• _Task statement_: Copy each line below exactly.

• _Data shown_:

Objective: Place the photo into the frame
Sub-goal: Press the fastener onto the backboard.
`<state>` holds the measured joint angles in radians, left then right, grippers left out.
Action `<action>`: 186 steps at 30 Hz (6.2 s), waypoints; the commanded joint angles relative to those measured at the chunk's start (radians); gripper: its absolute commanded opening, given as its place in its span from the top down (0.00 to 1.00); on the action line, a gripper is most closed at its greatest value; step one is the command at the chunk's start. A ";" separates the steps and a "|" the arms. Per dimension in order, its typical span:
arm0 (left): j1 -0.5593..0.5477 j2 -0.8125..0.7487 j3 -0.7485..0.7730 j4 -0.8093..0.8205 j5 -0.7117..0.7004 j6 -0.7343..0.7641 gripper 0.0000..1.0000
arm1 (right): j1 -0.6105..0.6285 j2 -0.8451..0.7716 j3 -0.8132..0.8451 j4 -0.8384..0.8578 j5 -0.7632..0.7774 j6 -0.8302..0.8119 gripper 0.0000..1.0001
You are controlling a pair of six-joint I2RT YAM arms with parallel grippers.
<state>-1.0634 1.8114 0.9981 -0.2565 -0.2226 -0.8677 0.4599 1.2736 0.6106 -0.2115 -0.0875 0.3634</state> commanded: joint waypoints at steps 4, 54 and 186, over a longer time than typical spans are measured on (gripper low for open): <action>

• _Answer to this exercise_:
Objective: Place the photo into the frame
Sub-goal: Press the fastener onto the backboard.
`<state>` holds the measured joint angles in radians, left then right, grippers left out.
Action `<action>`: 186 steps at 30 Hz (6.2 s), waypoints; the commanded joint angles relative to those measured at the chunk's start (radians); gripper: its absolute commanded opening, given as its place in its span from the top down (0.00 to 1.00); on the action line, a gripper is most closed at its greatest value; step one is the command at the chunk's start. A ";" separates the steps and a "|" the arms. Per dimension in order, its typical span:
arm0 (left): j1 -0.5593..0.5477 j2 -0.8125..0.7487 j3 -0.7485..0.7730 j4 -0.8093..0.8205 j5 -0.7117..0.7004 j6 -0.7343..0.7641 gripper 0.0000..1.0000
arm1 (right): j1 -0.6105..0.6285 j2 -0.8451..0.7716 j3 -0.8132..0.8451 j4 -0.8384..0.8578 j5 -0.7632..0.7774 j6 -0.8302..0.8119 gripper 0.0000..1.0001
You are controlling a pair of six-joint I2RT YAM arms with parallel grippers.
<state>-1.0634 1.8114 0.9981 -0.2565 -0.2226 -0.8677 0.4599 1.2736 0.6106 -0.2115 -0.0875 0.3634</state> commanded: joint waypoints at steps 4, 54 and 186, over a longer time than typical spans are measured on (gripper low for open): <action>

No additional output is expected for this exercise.